Dr Anita Mathew, Infectious Disease Specialist, Fortis Hospital, Mulund said that the symptoms of monkeypox include swollen lymph nodes, lesions, low energy, back pain, skin rashes, fever, muscle aches, and intense headaches.

“Generally, the infected person starts getting a rash on the face which resembles the one a smallpox patient gets. The rash, which starts as a little red elevated region later gets filled with blister-like whitish fluid, before drying up and healing. As the WHO describes it as a ‘self-limited disease’ with symptoms lasting from two to four weeks, the virus is clinically less severe,” said Dr Mathew.

Dr Rajiv Dang, senior director and HOD – Internal Medicine and Medical Director, Max Hospital, Gurugram called it a “simple viral illness” which presents like any other viral flu but “associated with it are lymph node enlargement or lymphadenopathy”. “This enlargement can be seen around the neck, which a doctor can examine and detect,” he said.

How does monkeypox spread?

Monkeypox virus is transmitted from infected animals to humans via indirect or direct contact. Human-to-human transmission can occur through direct contact with infectious skin or lesions, including face-to-face, skin-to-skin, and respiratory droplets, according to WHO.

The monkeypox virus is a slow-mutating DNA virus that is spread through large respiratory droplets and requires prolonged close contact with a patient for transmission. (Representative/Wiki Commons)

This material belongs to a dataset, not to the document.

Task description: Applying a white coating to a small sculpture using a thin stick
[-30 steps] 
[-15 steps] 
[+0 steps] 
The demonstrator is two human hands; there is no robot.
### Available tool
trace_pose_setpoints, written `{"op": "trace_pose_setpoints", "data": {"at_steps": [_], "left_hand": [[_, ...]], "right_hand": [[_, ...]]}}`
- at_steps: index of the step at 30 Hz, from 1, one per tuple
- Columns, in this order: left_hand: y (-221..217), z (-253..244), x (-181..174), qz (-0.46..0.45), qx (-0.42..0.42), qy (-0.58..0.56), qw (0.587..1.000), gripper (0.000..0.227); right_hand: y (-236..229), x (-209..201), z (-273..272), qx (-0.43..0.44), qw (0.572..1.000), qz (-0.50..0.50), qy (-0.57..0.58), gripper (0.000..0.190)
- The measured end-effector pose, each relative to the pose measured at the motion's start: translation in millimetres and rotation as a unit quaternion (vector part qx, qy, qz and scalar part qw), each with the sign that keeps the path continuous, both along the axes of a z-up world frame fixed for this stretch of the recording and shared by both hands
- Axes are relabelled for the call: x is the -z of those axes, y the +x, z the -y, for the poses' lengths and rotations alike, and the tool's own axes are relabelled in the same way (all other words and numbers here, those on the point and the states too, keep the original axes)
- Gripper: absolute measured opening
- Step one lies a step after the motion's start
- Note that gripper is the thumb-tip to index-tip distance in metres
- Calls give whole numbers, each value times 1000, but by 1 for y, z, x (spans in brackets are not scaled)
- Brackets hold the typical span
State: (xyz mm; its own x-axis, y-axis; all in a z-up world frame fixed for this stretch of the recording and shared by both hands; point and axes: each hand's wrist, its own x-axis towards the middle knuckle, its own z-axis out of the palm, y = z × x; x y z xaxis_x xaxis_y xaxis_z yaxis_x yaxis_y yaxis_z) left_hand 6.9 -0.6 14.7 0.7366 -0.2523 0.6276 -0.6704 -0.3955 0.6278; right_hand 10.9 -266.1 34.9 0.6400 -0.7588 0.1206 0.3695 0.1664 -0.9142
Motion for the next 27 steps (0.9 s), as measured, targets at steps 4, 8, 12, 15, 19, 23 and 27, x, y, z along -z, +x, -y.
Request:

WHO notes that in the current outbreak, countries and amongst the reported monkeypox cases, “transmission appears to be occurring primarily through close physical contact, including sexual contact”. “Transmission can also occur from contaminated materials such as linens, bedding, electronics, clothing, that have infectious skin particles,” it notes.

What can be done?

With regards to the treatment, no proven methods exist and symptomatic treatment is followed, Dr Mathew said.

“If any individual gets in contact with a person showing symptoms of monkeypox, one should isolate themselves for three to four weeks. Also, we need to continue following hygiene practices like frequent washing of hands, masking, and social distancing. Following correct precautionary measures and proctors will help us control the further spread of the virus,” Dr Mathew advised.